April 14, 2009
Ladies and Gentlemen:
This is to comment on rule changes proposed by FINRA regarding changes to Form U4 and U5 reporting. I have practiced in the securities area for more than 35 years during which time I have represented, among others, brokers, registered representatives, and customers. My first SRO arbitration was in 1976.
The cornerstone of our securities regulation is full and fair disclosure. That necessarily includes full and fair disclosure by persons who hold themselves out as securities professionals. FINRA registrants should be required to disclose available information regarding customer complaints, court actions, and arbitrations which make allegations against them. For this reason, I support the changes to Forms U4 and U5 to include questions that would enable FINRA to identify findings of wilful violations of laws or regulations which are a basis for statutory disqualification of an associated person. I also support the proposed rule change that requires reporting of arbitration cases in which a registered person is not named as a party respondent, but in which a registered persons conduct is the basis for a claimants misconduct allegations against a member firm.

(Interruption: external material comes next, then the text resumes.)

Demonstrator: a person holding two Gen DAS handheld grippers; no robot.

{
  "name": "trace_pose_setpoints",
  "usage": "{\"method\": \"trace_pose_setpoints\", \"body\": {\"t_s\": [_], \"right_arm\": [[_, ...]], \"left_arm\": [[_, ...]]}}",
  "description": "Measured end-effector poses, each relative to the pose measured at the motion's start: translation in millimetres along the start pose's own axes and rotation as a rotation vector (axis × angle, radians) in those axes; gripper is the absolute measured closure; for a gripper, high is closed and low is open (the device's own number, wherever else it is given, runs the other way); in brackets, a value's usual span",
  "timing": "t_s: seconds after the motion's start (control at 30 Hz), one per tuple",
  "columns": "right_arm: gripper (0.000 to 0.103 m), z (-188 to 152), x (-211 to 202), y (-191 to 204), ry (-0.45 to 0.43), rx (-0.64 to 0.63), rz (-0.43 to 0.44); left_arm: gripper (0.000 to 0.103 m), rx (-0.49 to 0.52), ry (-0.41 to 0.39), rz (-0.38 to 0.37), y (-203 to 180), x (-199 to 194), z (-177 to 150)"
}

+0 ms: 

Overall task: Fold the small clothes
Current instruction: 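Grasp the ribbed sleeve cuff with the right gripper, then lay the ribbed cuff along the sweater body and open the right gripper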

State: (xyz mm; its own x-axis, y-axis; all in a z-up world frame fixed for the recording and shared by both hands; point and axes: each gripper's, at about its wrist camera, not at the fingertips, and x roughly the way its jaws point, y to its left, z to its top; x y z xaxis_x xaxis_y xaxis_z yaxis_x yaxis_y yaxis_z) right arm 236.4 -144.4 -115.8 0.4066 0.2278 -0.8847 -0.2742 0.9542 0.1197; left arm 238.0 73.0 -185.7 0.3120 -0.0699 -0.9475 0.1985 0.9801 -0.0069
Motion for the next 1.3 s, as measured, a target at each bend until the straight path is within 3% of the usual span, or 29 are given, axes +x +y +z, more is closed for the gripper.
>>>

These proposals will provide valuable protections for investors while promoting full and fair disclosure.
1. Disclosure which would permit FINRA to identify findings of wilful violations helps weed out misconduct and persons who have damaged investors. It also carries out the explicit requirements of the Securities Exchange Act of 1934. FINRAs role of identifying and disqualifying all persons found to have committed wilful violations will be facilitated by the disclosure. Any consequent disqualification only can help and ultimately protect investors.
2. Reporting of arbitration claims alleging sales-practice misconduct by a registered person will fill a hole which presently exists the CRD system. The accuracy and integrity of that system are necessary to protect public investors as the CRD system is the foundation upon which FINRAs Broker Check system is built. Unfortunately, that foundation has been undermined (a) by firms failure to report and (b) by a rule that requires reporting of a sales-practice complaint made to a FINRA member but does not require reporting if the same allegations are made in an arbitration claim. The proposed rule will fill the latter hole.
As a matter of practice, I recommend to aggrieved customers that, in the vast majority of cases, they name only the firm in an arbitration proceeding since the firm is legally responsible for the conduct of its agents. My recommendation generally is based upon strategic concerns relating to the current list selection system and the costs of managing a case. Multiple respondents mean more defense strikes in arbitrator selection, more attorneys on the defense, more discovery requests, and more overall complexity. But, if another attorney handled the case and named the associated person, reporting would be required. In both cases, the firm knows who the associated person is, but its reporting requirement depends on a strategic decision by the claimants attorney.
Consequently, an associated person with a number of alleged sales-practice claims may have a clean CRD. This in turn jeopardizes the rights of investors by keeping important information from them. On its website, FINRA gives the following advice to potential customers:
"Before you hire an investment professional, there are some steps you should take. First, you'll want to identify your financial needs so that you'll know what kind of help to get. Next, learn about the different types of investment professionals that are available and what they offer. Then, you'll search for possible candidates and check their work background and disciplinary history. Before coming to any decision, you'll ideally want to interview your candidates face-to-face and ask them about the fees they charge. Finally, make sure you read and understand any paperwork you are asked to fill out or sign."
This advice from FINRA demonstrates the importance of full and fair disclosure to investors and the customers of FINRA members. How can a potential investor make an informed decision when material information may be withheld? How can a potential investor rely on the third step of FINRAs guidance when the system keeps information out of his or her hands?
Clearly, full and fair disclosure should be the goal in all dealings with investors and customers. That goal is the basis of my support as set forth above. As to other matters in the proposed rule change, I am in agreement with the positions taken by PIABA in its comment letter. Thank you.